Ontario’s wild pig in the crosshairs

The network was started last year by wildlife officers from the Ministry of Natural Resources, Forestry and Northern Development (MNNFND) and the Ontario Federation of Anglers and Hunters [OFAH, Fédération des pêcheurs et chasseurs de l’Ontario, traduction libre]. This network has used dozens of surveillance cameras, volunteers and a hotline to prevent feral pigs from moving into the province.

The network didn’t find any feral pigs last summer.

However, this summer, officials intend to remain vigilant. This time they want to focus on Northern Ontario. Wildlife agencies are curious if any feral pigs roam the vast expanses of the province’s north.

Last year, volunteers with Ontario’s wild pig monitoring program managed to take tens of thousands of images in Lanark County, just west of Ottawa, and in Parry Sound. Both areas have been identified as where feral pigs are most likely to be found.

Lots of wild animals

Brook Schryer, who works for the Invasive Species Awareness Program of theOFAHsaid that while the surveillance cameras brought back stunning images of nature, there was no sign of feral pigs.

There were great wildlife photos with moose, deer, turkeys, mink and black bears, all things we want to see on camera, but no wild pigs.

A moose in the wild.

A moose captured by one of 50 digital trail camera kits deployed by volunteers through the Ontario Federation of Anglers and Hunters last summer.

Photo: courtesy of OFAH

Feral pigs are considered a destructive invasive species in North America. They have already infiltrated the southern United States and the Canadian prairies, where they have plundered fields, hunted native species and even attacked humans, in very rare cases.

These animals pose a serious threat to our agriculture and native species said Mr. Schryer, adding that theOFAH is working proactively with the province to help it strengthen its surveillance program to eliminate feral hogs before they gain a foothold in the province, a strategy that experts say is cheaper and easier than to deal with an invasion afterwards.

They are intelligent, they have relatively large litters, they reach sexual maturity early and if left unchecked will become a huge problem on the Ontario landscape.

Early detection

So far, there is little evidence that these animals have become established in the province. All groups of hogs reported by the public were quickly stopped by provincial wildlife officers. For example, last winter near Pickering, more than a dozen feral hogs were spotted.

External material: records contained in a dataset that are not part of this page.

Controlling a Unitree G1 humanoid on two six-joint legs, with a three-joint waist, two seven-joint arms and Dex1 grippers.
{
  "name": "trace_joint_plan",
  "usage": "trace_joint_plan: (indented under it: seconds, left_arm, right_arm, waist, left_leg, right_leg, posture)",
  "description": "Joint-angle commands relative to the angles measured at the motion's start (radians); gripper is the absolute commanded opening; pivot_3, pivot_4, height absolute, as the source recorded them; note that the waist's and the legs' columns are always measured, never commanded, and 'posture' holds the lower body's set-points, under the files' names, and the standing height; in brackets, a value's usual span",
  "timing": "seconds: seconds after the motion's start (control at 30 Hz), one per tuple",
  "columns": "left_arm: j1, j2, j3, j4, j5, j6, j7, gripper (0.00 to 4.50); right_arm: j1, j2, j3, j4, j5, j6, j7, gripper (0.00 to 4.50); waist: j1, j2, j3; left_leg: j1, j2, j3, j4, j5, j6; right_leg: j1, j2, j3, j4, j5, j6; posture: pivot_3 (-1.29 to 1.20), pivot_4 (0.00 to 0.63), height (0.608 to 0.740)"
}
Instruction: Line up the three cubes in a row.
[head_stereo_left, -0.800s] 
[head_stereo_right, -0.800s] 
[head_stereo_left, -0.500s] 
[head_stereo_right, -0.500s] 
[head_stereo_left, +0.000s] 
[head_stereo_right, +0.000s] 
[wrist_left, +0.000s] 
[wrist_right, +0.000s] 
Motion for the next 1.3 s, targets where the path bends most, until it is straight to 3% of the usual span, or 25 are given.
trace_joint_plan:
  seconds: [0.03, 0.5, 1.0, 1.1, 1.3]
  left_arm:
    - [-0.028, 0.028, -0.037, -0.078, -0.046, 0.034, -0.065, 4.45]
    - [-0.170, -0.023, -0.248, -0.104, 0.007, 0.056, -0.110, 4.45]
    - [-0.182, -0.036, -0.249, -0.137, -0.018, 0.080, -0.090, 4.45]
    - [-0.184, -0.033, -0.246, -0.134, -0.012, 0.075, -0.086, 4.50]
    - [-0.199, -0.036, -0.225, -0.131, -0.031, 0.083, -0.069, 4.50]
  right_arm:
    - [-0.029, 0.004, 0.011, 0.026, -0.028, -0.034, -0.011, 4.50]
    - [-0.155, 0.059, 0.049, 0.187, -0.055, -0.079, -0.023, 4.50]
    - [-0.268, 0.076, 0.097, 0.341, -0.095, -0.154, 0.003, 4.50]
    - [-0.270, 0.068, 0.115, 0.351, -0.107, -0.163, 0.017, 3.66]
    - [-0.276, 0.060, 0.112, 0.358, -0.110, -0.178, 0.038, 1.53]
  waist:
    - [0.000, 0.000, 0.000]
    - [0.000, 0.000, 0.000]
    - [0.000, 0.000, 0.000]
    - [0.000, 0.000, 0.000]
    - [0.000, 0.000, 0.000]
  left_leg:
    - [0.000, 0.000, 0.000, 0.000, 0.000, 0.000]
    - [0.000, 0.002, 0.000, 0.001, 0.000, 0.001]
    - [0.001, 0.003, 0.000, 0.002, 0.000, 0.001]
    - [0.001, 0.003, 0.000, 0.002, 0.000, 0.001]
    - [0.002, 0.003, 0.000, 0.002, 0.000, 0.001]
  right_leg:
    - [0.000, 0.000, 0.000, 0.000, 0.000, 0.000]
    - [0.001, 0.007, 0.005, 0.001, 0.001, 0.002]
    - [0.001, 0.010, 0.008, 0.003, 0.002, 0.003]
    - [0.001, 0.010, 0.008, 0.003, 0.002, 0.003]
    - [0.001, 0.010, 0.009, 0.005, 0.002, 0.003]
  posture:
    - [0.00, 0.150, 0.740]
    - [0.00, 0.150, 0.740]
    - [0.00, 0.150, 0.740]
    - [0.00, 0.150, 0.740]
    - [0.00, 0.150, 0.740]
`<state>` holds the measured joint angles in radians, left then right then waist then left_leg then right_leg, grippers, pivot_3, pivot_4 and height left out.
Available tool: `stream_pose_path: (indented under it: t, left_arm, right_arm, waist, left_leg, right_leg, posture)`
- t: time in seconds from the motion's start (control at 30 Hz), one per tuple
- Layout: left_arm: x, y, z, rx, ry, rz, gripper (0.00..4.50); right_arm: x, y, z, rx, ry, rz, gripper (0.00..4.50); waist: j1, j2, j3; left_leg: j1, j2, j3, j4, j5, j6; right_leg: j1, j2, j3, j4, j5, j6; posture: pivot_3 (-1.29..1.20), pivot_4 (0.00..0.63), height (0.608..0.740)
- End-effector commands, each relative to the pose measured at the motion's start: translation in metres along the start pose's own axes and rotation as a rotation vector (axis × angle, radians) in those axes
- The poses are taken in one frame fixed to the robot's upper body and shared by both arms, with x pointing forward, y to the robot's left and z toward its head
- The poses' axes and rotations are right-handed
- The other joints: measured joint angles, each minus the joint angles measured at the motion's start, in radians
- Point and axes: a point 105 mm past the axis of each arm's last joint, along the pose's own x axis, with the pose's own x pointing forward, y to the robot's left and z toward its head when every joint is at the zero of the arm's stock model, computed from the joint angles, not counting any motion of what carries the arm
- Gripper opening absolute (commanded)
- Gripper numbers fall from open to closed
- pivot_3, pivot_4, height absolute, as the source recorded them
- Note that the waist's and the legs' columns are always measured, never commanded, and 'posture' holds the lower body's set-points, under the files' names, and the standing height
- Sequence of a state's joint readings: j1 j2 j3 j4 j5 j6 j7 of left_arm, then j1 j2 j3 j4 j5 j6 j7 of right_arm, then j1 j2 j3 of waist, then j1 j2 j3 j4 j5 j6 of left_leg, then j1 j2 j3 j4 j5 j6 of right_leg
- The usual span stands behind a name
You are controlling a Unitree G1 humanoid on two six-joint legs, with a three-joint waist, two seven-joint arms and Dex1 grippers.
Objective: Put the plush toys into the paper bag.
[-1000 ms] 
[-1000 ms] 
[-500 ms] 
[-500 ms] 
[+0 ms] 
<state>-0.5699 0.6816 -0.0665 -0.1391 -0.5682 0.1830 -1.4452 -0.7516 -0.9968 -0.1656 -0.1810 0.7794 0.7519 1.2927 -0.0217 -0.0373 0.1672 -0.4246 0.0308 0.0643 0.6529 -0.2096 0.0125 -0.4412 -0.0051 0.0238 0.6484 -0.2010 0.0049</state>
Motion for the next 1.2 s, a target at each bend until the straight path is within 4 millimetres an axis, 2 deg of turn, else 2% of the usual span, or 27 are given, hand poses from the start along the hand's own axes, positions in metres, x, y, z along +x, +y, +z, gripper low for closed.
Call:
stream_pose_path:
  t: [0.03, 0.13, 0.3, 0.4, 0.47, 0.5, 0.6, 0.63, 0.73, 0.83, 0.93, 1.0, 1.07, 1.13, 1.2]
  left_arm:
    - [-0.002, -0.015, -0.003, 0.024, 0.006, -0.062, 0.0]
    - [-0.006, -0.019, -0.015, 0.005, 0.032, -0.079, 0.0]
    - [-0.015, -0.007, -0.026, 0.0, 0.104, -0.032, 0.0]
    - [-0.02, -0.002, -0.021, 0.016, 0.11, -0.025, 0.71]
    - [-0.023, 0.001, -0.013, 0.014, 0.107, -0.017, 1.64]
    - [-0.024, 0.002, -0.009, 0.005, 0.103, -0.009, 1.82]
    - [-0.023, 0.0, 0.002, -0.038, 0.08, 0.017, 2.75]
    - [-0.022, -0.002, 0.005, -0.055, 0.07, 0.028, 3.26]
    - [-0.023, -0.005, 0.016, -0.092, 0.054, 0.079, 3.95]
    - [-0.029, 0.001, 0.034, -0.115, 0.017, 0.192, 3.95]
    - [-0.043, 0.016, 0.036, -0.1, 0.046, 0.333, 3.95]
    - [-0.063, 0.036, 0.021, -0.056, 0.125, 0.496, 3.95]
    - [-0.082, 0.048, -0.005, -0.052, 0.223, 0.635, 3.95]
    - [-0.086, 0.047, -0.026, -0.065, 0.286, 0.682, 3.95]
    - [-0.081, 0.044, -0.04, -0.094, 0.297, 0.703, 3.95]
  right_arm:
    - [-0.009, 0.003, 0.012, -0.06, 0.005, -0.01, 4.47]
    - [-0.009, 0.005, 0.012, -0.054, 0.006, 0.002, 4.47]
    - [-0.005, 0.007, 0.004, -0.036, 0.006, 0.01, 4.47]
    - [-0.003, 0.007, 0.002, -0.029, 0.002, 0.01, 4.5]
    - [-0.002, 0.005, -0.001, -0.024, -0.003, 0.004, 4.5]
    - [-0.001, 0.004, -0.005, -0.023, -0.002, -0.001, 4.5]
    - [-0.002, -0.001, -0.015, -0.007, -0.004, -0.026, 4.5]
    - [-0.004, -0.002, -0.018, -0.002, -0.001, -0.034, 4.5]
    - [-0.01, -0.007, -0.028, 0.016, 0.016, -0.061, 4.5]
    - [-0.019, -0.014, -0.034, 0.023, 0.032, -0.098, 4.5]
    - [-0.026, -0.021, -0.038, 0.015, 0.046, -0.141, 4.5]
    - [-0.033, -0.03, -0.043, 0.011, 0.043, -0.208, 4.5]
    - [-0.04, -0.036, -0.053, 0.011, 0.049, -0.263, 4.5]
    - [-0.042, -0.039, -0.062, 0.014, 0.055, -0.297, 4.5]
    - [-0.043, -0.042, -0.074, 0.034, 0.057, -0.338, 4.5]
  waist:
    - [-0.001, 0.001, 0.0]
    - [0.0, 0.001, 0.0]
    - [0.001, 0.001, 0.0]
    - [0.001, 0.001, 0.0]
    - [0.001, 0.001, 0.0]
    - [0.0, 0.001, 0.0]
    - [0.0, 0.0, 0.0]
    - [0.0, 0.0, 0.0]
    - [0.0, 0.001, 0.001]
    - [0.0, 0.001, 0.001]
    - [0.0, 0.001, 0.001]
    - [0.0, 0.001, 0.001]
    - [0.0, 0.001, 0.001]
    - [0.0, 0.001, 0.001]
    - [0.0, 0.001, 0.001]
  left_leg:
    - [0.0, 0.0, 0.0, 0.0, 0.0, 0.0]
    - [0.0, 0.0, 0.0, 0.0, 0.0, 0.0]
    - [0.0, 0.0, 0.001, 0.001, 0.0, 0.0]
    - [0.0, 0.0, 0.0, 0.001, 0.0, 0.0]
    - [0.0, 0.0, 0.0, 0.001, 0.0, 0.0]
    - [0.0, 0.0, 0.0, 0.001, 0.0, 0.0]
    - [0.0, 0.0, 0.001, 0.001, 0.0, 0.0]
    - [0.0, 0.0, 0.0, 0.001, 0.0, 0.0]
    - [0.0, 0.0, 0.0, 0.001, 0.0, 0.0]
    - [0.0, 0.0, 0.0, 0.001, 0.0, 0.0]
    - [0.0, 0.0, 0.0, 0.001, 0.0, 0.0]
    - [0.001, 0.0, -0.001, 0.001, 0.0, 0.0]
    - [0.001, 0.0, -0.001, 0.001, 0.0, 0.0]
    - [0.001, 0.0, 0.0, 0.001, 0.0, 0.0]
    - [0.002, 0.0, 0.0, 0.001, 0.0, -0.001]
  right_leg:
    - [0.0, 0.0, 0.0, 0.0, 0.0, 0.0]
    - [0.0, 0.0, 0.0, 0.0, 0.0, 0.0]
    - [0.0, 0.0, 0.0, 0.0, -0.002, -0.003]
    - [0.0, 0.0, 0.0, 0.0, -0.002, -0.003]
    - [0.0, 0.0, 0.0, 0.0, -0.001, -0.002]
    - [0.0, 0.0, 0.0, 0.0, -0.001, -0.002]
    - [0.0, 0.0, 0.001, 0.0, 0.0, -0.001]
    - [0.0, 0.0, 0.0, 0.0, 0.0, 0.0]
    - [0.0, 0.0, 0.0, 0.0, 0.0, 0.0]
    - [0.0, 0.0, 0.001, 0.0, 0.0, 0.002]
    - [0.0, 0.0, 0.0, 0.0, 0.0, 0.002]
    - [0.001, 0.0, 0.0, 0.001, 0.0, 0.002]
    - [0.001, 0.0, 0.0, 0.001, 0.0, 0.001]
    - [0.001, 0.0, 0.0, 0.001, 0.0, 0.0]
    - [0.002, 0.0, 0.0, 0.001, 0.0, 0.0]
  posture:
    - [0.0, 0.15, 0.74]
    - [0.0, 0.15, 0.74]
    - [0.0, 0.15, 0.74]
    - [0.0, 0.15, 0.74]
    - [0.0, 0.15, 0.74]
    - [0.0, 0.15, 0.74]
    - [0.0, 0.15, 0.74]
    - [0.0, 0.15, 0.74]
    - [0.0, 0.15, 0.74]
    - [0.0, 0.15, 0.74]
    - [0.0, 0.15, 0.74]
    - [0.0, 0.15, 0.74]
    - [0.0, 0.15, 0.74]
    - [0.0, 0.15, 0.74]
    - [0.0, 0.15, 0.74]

So far this year, the ministry said there have been 16 sightings of these animals, mostly in southern Ontario, with a few reports in central Ontario, but no was not always acting from the breed considered invasive.

Schryer said after the success of the pilot project last spring, Ontario’s feral hog monitoring program will continue to monitor the wild in hopes of spotting an invasion before it’s too late.

The most important currency to prevent the establishment of an invasive species is early detection and rapid responsesaid Mr. Schryer.

These cameras all act as early detection.